I’ve been spending a few days this week away from the hustle and bustle of the city, and staying with my friend Georgia up in Suffolk. Whilst there, I was lucky enough to have the opportunity to sit in on the dress rehearsal for the production of Benjamin Britten’s opera Owen Wingrave.
Written during the Vietnam War and set in the late nineteenth century, the opera was commissioned by the BBC in 1966 and was recorded at Snape Maltings four years later, although it didn’t premiere on stage until 1973 at the Royal Opera House, Covent Garden. This new production of the work, directed by Neil Bartlett features a cast of world-renowned opera stars including Susan Bullock, Catherine Backhouse and Ross Ramgobin in the title role of Owen Wingrave.Watch movie online The Transporter Refueled (2015)
Critics are generally agreed that Owen Wingrave is by no means among Britten’s greatest output, but of course these statements are often made with the overwhelming popularity and success of his earlier operas such as Peter Grimes and Noye’s Fludde in mind. Allow us to forget these operas for a moment, and consider Owen Wingrave for what it is: an Opera clearly influenced by Britten’s rising interest in 12-tone serialist techniques, an exquisite use of tuned percussion and some truly haunting vocal lines and chilling staging. Without giving away too much of the story for those who want to experience the Opera in person, there are at least four moments which stand out from the entire production as highlights – the “How Dare You?” scene, the opening to the second act featuring a haunting tenor aria with trumpet and chorister interjections (repeated again towards the end of the performance), the use of percussion throughout the entire performance, and of course the staging of the final climatic scene, in which a small room pops up around the character of Owen (Ross Ramgobin). The lighting effects, combined with the subtle textural changes in the music and the staging in general are simply sublime and very well executed.

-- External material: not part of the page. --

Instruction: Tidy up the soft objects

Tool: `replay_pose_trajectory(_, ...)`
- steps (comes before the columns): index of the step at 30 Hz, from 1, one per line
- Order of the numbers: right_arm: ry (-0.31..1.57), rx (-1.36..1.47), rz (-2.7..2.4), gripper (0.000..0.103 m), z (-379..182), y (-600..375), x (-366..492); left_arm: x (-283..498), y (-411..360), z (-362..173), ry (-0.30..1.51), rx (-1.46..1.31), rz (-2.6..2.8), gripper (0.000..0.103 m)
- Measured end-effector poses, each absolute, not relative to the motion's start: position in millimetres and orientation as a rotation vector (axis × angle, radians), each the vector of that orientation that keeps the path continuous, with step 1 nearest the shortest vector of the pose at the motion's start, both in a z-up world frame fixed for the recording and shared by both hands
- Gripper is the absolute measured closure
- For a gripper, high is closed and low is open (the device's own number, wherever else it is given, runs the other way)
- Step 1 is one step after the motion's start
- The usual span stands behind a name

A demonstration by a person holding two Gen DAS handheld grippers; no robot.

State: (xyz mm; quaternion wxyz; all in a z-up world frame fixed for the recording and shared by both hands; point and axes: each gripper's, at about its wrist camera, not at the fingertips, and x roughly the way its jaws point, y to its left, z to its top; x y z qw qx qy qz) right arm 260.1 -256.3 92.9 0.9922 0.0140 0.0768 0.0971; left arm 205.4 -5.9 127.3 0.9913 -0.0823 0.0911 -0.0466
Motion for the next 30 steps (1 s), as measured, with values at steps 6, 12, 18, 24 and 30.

Of course there are other moments in the production which are less well executed; characterisations are bland and it is very difficult to tell which character is which, and how they are all related to each other. It is difficult to tell weather this is an issue with the production or with the libretto, but the issue is significant enough to be jarring enough to impact the narrative of the performance and therefore the overall enjoyment and understanding of the work. There are other aspects which make very little sense, and appear not to tie in particularly well with the narrative, but perhaps this is simply due to the narrative not being particularly clear because of the recurring issues presented with the characterisations. With this in mind, however, Britten’s own pacifism is portrayed incredibly clearly, and the pacifist message within the Opera as well as Britten’s own reaction to and disdain for the Vietnam War never fails to dominate the work.
Despite the issues with the characterisations, Owen Wingrave is still a production worth seeing – chilling melodies, brilliant use of percussion, fascinating rhythms, harmonies and textures and plenty of intricate and clever staging.
Owen Wingrave runs for four performances during the festival (13th, 15th, 16th and 18th of June) at the Snape Maltings Concert Hall. For those interested, more information on Owen Wingrave, including the opportunity to buy tickets and see the opera for yourself, visit the Aldeburgh Festival website.